* [WHAT NEEDS TO BE DONE]
Each line of the data has to be written out again exactly as shown.

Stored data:
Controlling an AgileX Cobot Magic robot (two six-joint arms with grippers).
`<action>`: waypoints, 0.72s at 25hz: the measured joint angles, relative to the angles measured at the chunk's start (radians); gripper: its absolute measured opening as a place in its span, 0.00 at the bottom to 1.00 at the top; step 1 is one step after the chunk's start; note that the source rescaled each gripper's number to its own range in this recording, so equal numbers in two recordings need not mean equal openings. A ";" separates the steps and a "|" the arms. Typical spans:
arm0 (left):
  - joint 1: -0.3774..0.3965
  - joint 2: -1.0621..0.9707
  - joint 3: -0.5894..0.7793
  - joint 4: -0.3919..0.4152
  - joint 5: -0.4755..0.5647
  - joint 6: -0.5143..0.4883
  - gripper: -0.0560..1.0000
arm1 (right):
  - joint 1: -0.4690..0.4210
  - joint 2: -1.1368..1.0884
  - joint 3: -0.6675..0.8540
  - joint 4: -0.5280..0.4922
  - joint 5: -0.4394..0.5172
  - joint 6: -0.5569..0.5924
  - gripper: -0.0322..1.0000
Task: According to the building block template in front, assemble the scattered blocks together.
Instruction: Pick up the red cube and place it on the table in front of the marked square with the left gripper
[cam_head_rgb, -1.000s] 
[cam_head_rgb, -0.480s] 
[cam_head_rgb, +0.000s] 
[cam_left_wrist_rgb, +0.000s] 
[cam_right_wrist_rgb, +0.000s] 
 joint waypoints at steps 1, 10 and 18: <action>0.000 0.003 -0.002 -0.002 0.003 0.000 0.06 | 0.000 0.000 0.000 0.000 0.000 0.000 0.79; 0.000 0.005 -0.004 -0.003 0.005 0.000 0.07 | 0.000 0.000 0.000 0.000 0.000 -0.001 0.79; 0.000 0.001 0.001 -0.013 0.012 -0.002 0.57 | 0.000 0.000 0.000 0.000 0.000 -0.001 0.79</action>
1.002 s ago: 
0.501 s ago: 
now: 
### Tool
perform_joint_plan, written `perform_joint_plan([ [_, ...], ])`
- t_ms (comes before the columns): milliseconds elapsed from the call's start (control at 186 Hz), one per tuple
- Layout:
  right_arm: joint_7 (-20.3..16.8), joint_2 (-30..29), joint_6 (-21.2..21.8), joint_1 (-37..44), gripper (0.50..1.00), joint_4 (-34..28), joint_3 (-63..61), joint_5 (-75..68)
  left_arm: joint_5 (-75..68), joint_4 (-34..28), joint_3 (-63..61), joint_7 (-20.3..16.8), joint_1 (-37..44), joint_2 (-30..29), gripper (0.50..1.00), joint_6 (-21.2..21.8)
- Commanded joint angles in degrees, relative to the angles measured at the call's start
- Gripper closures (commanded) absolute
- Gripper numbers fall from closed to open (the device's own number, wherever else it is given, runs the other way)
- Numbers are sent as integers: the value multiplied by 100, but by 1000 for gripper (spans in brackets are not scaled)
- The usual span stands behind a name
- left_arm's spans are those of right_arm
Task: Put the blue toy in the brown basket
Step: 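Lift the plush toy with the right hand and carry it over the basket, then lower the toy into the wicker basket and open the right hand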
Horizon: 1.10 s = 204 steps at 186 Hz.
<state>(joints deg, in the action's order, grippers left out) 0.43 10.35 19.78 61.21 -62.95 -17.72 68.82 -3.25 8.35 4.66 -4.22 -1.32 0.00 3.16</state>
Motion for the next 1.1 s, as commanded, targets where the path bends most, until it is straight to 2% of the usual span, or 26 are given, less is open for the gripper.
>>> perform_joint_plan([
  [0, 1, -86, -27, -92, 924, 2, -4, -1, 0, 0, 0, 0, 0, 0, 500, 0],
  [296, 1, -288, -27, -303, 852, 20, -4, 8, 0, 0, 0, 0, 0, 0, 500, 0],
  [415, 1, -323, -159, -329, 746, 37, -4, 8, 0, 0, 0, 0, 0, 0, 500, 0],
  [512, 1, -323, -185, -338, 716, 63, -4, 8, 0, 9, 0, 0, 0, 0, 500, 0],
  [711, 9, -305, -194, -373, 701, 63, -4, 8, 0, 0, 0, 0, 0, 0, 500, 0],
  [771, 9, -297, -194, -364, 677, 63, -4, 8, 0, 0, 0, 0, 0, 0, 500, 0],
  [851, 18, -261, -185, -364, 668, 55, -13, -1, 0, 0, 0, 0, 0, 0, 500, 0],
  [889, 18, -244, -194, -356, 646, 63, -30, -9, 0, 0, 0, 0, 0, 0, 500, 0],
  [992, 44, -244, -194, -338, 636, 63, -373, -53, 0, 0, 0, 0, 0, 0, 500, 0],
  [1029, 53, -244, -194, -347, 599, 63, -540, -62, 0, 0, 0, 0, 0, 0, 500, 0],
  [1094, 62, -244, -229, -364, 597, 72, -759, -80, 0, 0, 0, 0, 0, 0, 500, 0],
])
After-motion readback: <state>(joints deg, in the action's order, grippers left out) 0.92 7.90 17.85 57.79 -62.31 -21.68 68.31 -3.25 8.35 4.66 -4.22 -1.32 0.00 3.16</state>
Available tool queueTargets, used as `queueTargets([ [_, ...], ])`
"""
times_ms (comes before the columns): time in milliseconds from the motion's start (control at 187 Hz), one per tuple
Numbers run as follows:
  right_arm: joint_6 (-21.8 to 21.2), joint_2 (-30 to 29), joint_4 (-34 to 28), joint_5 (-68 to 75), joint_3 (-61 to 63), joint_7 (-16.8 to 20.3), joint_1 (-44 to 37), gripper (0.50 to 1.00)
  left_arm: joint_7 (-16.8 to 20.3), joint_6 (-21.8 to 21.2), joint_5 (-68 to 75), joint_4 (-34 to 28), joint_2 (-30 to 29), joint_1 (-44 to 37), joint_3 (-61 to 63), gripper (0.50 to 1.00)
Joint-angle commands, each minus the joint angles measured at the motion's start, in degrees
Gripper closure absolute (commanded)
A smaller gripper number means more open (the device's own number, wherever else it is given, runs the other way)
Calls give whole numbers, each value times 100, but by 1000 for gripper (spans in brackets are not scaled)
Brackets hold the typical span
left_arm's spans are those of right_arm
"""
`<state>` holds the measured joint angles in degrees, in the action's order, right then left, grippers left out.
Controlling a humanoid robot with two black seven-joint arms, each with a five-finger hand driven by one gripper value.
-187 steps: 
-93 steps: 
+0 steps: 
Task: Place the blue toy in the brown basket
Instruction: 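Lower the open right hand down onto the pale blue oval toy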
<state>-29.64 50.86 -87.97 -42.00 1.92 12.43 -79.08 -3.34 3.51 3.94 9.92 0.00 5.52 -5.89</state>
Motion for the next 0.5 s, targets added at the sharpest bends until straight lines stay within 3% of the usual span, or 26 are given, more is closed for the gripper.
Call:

* [RESULT OF THE TASK]
Controlling an AgileX Cobot Magic robot (two six-joint arms with grippers).
`<action>`: waypoints, 0.72s at 25hz: the measured joint angles, relative to the angles measured at the chunk's start (radians); gripper: its absolute measured opening as a place in its span, 0.00 at the bottom to 1.00 at the top; step 1 is one step after the chunk's start; note that the source rescaled each gripper's number to its own range in this recording, so equal numbers in two recordings need not mean equal openings. A ";" separates the steps and a "|" the arms. Typical spans:
arm0 (left):
  - joint 1: -0.3774..0.3965
  - joint 2: -1.0621..0.9707
  - joint 3: -0.5894..0.7793
  - joint 4: -0.3919..0.4152
  - joint 5: -0.4755..0.5647
  - joint 6: -0.5143..0.4883
  - gripper: -0.0560..1.0000
arm1 (right):
  - joint 1: -0.4690..0.4210
  - joint 2: -1.1368..1.0884
  - joint 3: -0.6675..0.8540
  - joint 4: -0.5280..0.4922
  - joint 5: -0.4394..0.5172
  - joint 6: -0.5569..0.5924
  - gripper: -0.0322..1.0000
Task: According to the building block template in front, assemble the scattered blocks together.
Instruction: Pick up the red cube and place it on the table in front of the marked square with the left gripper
[cam_head_rgb, -1.000s] 
[cam_head_rgb, -0.480s] 
[cam_head_rgb, +0.000s] 
[cam_left_wrist_rgb, +0.000s] 
[cam_right_wrist_rgb, +0.000s] 
 joint waypoints at steps 1, 10 and 18: <action>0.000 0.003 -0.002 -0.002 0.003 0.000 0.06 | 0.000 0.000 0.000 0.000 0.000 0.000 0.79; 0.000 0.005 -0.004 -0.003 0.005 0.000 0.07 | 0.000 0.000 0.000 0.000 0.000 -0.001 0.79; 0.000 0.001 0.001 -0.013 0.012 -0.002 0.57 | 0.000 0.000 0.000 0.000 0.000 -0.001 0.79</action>
1.002 s ago: 
0.501 s ago: 
now: 
### Tool
perform_joint_plan, written `perform_joint_plan([ [_, ...], ])`
- t_ms (comes before the columns): milliseconds elapsed from the call's start (control at 186 Hz), one per tuple
- Layout:
  right_arm: joint_7 (-20.3..16.8), joint_2 (-30..29), joint_6 (-21.2..21.8), joint_1 (-37..44), gripper (0.50..1.00), joint_4 (-34..28), joint_3 (-63..61), joint_5 (-75..68)
  left_arm: joint_5 (-75..68), joint_4 (-34..28), joint_3 (-63..61), joint_7 (-20.3..16.8), joint_1 (-37..44), joint_2 (-30..29), gripper (0.50..1.00), joint_6 (-21.2..21.8)
- Commanded joint angles in degrees, relative to the angles measured at the call's start
- Gripper closures (commanded) absolute
- Gripper numbers fall from closed to open (the device's own number, wherever else it is given, runs the other way)
- Numbers are sent as integers: the value multiplied by 100, but by 1000 for gripper (spans in brackets are not scaled)
- The usual span stands behind a name
- left_arm's spans are those of right_arm
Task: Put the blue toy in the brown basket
Step: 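Lift the plush toy with the right hand and carry it over the basket, then lower the toy into the wicker basket and open the right hand
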Horizon: 1.10 s = 204 steps at 186 Hz.
<state>(joints deg, in the action's order, grippers left out) 0.43 10.35 19.78 61.21 -62.95 -17.72 68.82 -3.25 8.35 4.66 -4.22 -1.32 0.00 3.16</state>
Motion for the next 1.1 s, as commanded, targets where the path bends most, until it is straight to 2% of the usual span, or 26 are given, less is open for the gripper.
>>> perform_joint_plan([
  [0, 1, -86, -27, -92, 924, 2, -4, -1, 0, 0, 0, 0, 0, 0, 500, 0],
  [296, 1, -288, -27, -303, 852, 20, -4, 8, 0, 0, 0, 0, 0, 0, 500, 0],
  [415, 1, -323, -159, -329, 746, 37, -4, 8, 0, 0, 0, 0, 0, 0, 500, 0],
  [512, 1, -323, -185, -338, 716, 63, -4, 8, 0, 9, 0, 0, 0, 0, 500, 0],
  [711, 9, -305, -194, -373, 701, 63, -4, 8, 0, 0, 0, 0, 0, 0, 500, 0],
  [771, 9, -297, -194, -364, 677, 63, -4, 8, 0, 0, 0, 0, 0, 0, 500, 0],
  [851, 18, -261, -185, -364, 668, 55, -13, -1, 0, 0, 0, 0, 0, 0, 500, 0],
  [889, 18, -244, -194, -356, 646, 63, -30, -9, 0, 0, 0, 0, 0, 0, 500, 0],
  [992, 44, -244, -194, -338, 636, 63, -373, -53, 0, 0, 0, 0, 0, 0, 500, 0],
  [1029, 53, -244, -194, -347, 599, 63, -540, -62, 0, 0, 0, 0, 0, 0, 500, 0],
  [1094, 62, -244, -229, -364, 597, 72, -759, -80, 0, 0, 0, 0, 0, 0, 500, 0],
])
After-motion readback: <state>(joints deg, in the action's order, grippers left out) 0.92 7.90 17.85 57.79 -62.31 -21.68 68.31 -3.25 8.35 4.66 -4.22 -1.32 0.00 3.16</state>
Available tool queueTargets, used as `queueTargets([ [_, ...], ])`
"""
times_ms (comes before the columns): time in milliseconds from the motion's start (control at 187 Hz), one per tuple
Numbers run as follows:
  right_arm: joint_6 (-21.8 to 21.2), joint_2 (-30 to 29), joint_4 (-34 to 28), joint_5 (-68 to 75), joint_3 (-61 to 63), joint_7 (-16.8 to 20.3), joint_1 (-44 to 37), gripper (0.50 to 1.00)
  left_arm: joint_7 (-16.8 to 20.3), joint_6 (-21.8 to 21.2), joint_5 (-68 to 75), joint_4 (-34 to 28), joint_2 (-30 to 29), joint_1 (-44 to 37), joint_3 (-61 to 63), gripper (0.50 to 1.00)
Joint-angle commands, each minus the joint angles measured at the motion's start, in degrees
Gripper closure absolute (commanded)
A smaller gripper number means more open (the device's own number, wherever else it is given, runs the other way)
Calls give whole numbers, each value times 100, but by 1000 for gripper (spans in brackets are not scaled)
Brackets hold the typical span
left_arm's spans are those of right_arm
"""
`<state>` holds the measured joint angles in degrees, in the action's order, right then left, grippers left out.
Controlling a humanoid robot with two black seven-joint arms, each with a five-finger hand driven by one gripper value.
-187 steps: 
-93 steps: 
+0 steps: 
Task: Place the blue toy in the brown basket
Instruction: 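Lower the open right hand down onto the pale blue oval toy
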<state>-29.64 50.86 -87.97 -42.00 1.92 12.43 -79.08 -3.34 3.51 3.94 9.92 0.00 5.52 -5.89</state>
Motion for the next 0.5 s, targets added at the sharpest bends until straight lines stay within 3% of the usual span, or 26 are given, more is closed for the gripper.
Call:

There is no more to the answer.